After that, I heard nothing. I imagined a period of forced exile, or a spell in one of the more comfortable correctional establishments. He popped up again at the pub a few months ago but when I asked after him from the staff, I was told he was never coming back, ever, and I got the sense it would be a good idea not to press the matter.

Anyway, here he is again, and he wants to buy me lunch and discuss matters of some import with me, so why not? I arrive a couple of minutes early at the Social Eating House in Poland Street, go to the bar upstairs and fail to enjoy a disgustingly sweet attempt at a Martini served by a boy with the stupidest beard I’ve ever seen – and you see plenty these days – and in walks the Guvnor, wearing, as well as more conventional clothes, bright blue brogues with brothel creeper soles (which, I later learn, cost £540 the pair).

It turns out that he has been suffering from ennui and has been relieving the tedium by idly scanning the pages of a website devoted to single Ukrainian ladies.
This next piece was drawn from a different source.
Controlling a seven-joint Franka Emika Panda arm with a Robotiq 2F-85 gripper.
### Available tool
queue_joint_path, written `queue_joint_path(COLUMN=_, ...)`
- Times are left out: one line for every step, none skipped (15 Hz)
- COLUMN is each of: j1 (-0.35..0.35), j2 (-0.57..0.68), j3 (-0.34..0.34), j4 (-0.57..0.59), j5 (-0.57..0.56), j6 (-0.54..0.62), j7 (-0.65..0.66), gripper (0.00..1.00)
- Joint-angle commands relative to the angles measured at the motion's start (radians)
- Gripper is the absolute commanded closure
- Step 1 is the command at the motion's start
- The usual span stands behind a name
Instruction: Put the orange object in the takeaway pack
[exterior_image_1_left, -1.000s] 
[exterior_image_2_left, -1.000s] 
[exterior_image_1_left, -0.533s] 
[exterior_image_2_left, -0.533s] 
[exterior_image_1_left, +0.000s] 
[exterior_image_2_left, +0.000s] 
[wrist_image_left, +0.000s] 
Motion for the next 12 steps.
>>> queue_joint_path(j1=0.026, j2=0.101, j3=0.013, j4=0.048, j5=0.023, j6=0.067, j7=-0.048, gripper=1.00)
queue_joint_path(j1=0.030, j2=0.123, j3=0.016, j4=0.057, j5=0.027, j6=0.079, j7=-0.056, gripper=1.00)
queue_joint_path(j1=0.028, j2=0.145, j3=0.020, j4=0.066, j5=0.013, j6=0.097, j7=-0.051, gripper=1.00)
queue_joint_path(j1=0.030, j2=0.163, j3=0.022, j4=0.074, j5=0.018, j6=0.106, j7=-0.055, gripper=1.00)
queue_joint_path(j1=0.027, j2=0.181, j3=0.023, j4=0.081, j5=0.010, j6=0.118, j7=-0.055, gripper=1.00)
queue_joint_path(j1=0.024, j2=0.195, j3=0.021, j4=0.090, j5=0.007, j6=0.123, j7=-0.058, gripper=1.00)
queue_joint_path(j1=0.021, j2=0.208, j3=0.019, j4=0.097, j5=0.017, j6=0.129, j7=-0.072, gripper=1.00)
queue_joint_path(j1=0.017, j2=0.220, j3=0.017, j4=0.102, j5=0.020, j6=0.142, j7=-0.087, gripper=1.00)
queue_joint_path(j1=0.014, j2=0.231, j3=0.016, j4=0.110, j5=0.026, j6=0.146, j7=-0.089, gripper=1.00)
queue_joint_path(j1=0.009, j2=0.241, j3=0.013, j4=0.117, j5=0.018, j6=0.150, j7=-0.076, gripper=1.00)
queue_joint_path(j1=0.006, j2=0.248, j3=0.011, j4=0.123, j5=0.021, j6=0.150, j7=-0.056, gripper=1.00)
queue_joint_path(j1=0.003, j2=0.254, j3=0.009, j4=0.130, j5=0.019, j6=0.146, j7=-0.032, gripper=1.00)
One of them has taken the fancy that he is some kind of intellectual and has been dropping in references to Proust and Boris Vian. Boris Vian, for Christ’s sake. The Guvnor, whose idea of a library is two copies of Razzle, has been getting busy with Wikipedia but thinks it might be wise to ask me for advice. He shows me her photograph.

“Looks like Kate Moss, doesn’t she?” he says. “Guv, that is Kate Moss,” I say.

He shows me another picture of her. “OK, maybe not,” I say. “But you’ve got to admit there’s something fishy going on here. You say there are 28,000 women on this website. They can’t all look like that.”

The sommelier arrives and although the Guvnor does not bother with the French pronunciation, the look in his eyes tells the wine-man that he is not to be trifled with. I used to feel, when in his company, that I was in a rude, postmodern episode of Minder. Right now, I feel I’m in a Martin Amis novel. But he is soft-hearted and at some point during the next bottle starts showing me pictures of his kittens (his last cats were called, brilliantly, Sid and Nancy). The restaurant, full when we entered, empties. The manager suggests we repair to the bar upstairs. The Guvnor laughs him off; the manager backs away. You don’t argue with people wearing shoes like that. They’re capable of anything.

In my column last week, I said that Irvine Welsh was very nice to me after a disastrous reading I once gave. My memory is even more scrambled than I let on: I meant Stewart Home. My apologies to both writers.

One bottle of wine with an old friend: how dangerous could it be? Image: Getty

Nicholas Lezard is a literary critic for the Guardian and also writes for the Independent. He writes the Down and Out in London column for the New Statesman.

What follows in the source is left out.